🤖 AI Summary
This work addresses the challenge of balancing performance gains with the avoidance of high-risk, irreversible actions in agent-based environments under test-time scaling. We propose a risk-aware iterative simulation framework that decouples exploration from commitment, enabling safe test-time exploration using large language models prior to real-world execution. By integrating failure-action-oriented data generation with model rebalancing strategies, our approach significantly enhances the simulation of high-impact failure modes.
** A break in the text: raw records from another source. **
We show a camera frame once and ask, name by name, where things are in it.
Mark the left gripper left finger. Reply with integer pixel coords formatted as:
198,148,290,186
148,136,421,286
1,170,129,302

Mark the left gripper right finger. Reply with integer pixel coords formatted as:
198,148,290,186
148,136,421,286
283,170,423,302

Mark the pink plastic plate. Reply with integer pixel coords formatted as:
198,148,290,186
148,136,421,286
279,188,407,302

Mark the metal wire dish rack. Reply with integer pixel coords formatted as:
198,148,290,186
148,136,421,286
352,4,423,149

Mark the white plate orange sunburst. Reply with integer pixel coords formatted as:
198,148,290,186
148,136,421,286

Evaluated across multi-turn, multi-task agent benchmarks, the method consistently improves action reliability and robustness without introducing environmental risks, demonstrating that risk-aware simulation is essential for achieving consistent performance gains.
📝 Abstract
Current test-time scaling (TTS) techniques enhance large language model (LLM) performance by allocating additional computation at inference time, yet they remain insufficient for agentic settings, where actions directly interact with external environments and their effects can be irreversible and costly. We propose ARTIS, Agentic Risk-Aware Test-Time Scaling via Iterative Simulation, a framework that decouples exploration from commitment by enabling test-time exploration through simulated interactions prior to real-world execution. This design allows extending inference-time computation to improve action-level reliability and robustness without incurring environmental risk. We further show that naive LLM-based simulators struggle to capture rare but high-impact failure modes, substantially limiting their effectiveness for agentic decision making. To address this limitation, we introduce a risk-aware tool simulator that emphasizes fidelity on failure-inducing actions via targeted data generation and rebalanced training. Experiments on multi-turn and multi-step agentic benchmarks demonstrate that iterative simulation substantially improves agent reliability, and that risk-aware simulation is essential for consistently realizing these gains across models and tasks.